If a line in the data has the string "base", please show it.

━━━━━━━━━━

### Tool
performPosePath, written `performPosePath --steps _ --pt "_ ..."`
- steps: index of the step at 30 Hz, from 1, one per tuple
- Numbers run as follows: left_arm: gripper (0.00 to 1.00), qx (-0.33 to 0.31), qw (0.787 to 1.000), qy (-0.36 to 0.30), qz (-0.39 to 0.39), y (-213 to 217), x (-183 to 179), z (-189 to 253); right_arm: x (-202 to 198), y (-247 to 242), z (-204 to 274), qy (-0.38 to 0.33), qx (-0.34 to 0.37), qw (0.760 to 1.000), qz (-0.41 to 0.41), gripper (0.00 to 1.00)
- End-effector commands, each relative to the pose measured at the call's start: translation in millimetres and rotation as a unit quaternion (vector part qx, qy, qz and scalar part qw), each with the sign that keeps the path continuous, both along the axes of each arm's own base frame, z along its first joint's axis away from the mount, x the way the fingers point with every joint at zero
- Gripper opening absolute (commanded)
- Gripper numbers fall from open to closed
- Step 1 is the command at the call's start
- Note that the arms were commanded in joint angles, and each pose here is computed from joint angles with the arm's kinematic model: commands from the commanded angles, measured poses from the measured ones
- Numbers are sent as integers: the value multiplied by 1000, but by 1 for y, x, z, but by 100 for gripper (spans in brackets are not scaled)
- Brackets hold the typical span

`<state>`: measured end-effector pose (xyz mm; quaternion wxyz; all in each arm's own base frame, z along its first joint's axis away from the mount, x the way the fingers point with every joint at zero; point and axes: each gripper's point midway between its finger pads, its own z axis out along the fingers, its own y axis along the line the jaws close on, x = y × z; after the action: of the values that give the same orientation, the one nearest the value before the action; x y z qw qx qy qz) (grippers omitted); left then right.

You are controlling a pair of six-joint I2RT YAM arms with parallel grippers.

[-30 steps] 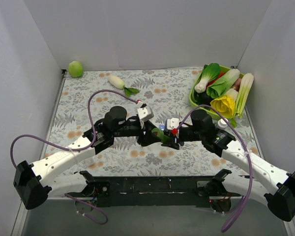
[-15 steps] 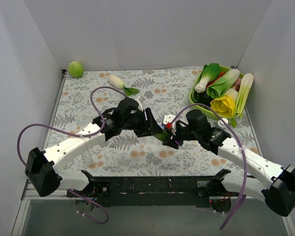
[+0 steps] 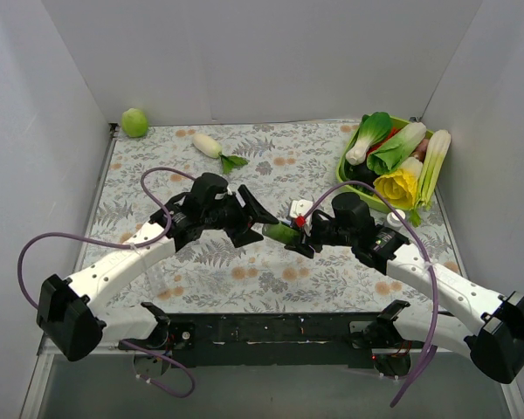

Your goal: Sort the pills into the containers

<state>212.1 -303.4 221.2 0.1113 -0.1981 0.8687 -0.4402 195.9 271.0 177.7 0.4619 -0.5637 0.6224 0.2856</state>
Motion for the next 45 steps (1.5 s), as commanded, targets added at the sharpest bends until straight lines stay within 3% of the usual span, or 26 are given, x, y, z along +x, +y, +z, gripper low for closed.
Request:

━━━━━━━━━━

### [Completed exercise]
- End-effector commands, each relative to the pose measured at the call's start: translation in millimetres and rotation as a unit quaternion (vector part qx, qy, qz and scalar part qw), each with the sign that keeps the path continuous, both along the axes of each arm's own base frame, z along its first joint's axis away from the mount, x the way the fingers point with every joint at zero
`<state>`: measured end-effector pose (xyz mm; quaternion wxyz; all in each arm's own base frame, z along its first joint's axis away from the mount, x the way the fingers point with every joint at zero; point and axes: each gripper's point midway between its finger pads, its own z axis out along the fingers, its own y axis along the line the jaws close on, x = y × z; after the action: of the values that give the same orientation, the one nearest the value before the action; x y z qw qx qy qz) (grippers omitted); left then right.

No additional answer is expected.